▶ _PROBLEM REQUIREMENTS_: When a line in the material contains the word "span", copy it.

▶ _DATA SECTION_:
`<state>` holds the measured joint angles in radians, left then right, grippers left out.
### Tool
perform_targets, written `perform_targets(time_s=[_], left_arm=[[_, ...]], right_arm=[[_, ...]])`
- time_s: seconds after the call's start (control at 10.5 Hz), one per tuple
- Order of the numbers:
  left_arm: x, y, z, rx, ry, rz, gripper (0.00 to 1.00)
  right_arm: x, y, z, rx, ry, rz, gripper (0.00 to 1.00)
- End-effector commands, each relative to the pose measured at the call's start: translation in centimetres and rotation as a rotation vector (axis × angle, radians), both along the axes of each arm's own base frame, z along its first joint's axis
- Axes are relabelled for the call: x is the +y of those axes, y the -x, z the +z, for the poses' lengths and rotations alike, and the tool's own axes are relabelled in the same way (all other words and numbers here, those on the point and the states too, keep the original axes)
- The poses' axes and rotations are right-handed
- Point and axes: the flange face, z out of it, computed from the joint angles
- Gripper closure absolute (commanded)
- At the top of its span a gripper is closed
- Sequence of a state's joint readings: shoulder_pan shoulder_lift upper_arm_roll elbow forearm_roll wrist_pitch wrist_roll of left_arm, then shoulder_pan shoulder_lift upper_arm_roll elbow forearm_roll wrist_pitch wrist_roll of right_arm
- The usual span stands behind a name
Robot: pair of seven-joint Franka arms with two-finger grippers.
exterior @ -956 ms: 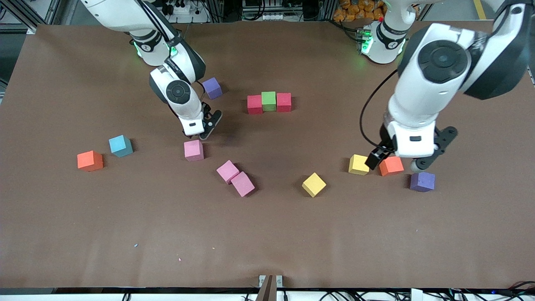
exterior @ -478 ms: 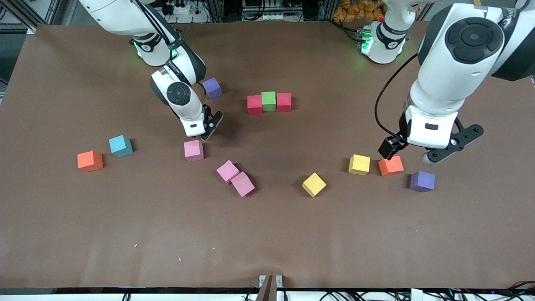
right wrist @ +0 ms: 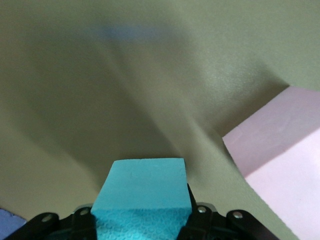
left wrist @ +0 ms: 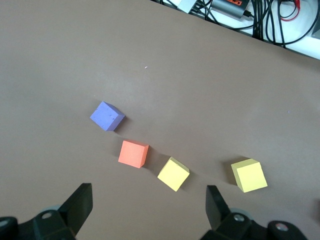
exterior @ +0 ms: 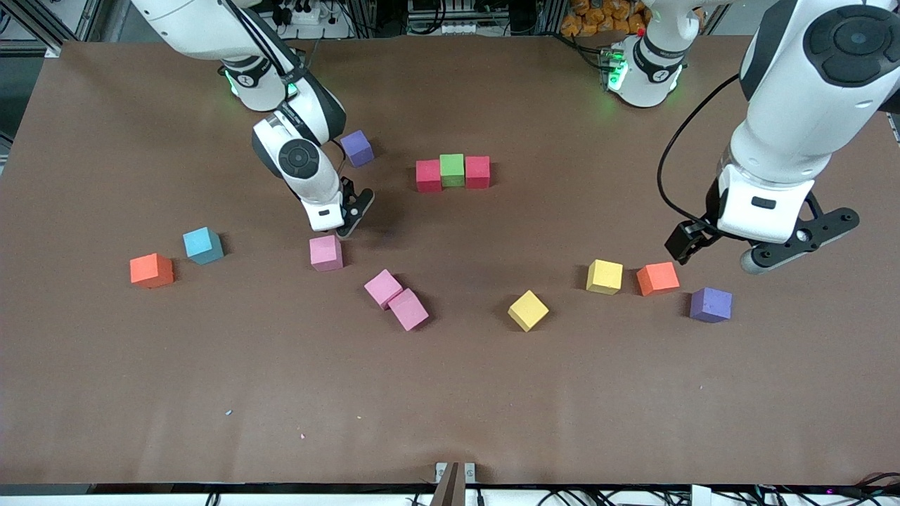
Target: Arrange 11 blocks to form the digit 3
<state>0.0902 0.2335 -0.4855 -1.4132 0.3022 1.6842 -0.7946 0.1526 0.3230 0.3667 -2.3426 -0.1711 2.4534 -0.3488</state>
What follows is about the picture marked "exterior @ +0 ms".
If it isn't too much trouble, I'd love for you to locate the light blue foam cube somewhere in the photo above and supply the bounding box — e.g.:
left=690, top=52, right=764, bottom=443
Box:
left=183, top=226, right=225, bottom=266

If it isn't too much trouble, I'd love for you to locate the orange foam cube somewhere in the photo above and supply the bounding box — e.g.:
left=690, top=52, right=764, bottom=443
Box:
left=129, top=253, right=175, bottom=290
left=636, top=261, right=681, bottom=297

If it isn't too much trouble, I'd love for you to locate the metal mount bracket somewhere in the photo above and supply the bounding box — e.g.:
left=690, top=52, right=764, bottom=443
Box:
left=434, top=461, right=477, bottom=506

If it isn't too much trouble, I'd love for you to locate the brown table cover sheet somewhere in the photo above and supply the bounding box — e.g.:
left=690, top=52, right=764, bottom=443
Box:
left=0, top=35, right=900, bottom=487

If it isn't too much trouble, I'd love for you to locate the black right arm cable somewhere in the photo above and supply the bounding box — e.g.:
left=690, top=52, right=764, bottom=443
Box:
left=221, top=0, right=310, bottom=85

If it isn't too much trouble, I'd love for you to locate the pink foam cube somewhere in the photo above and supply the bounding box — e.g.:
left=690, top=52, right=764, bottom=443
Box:
left=309, top=235, right=345, bottom=273
left=388, top=288, right=430, bottom=332
left=364, top=268, right=404, bottom=311

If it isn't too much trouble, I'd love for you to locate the white power strip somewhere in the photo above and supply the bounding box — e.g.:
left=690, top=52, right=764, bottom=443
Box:
left=278, top=2, right=331, bottom=25
left=422, top=20, right=486, bottom=36

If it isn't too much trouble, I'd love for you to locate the aluminium frame strut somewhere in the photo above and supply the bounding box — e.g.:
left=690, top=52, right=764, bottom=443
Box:
left=0, top=0, right=96, bottom=58
left=842, top=0, right=900, bottom=51

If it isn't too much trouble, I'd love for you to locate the green foam cube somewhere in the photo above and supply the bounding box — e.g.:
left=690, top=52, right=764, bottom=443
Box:
left=439, top=153, right=466, bottom=188

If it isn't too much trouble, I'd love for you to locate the purple foam cube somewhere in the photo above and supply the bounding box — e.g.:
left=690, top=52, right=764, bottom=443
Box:
left=689, top=287, right=733, bottom=324
left=340, top=129, right=375, bottom=168

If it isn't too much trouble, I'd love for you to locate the yellow foam cube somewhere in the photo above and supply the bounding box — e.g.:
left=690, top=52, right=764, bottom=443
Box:
left=586, top=259, right=624, bottom=296
left=508, top=290, right=550, bottom=332

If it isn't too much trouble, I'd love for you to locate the orange plastic pile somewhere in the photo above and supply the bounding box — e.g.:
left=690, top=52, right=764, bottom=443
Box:
left=560, top=0, right=648, bottom=37

▶ _EXERCISE RESPONSE_:
- At the top of its span a gripper is closed
- The usual span stands behind a name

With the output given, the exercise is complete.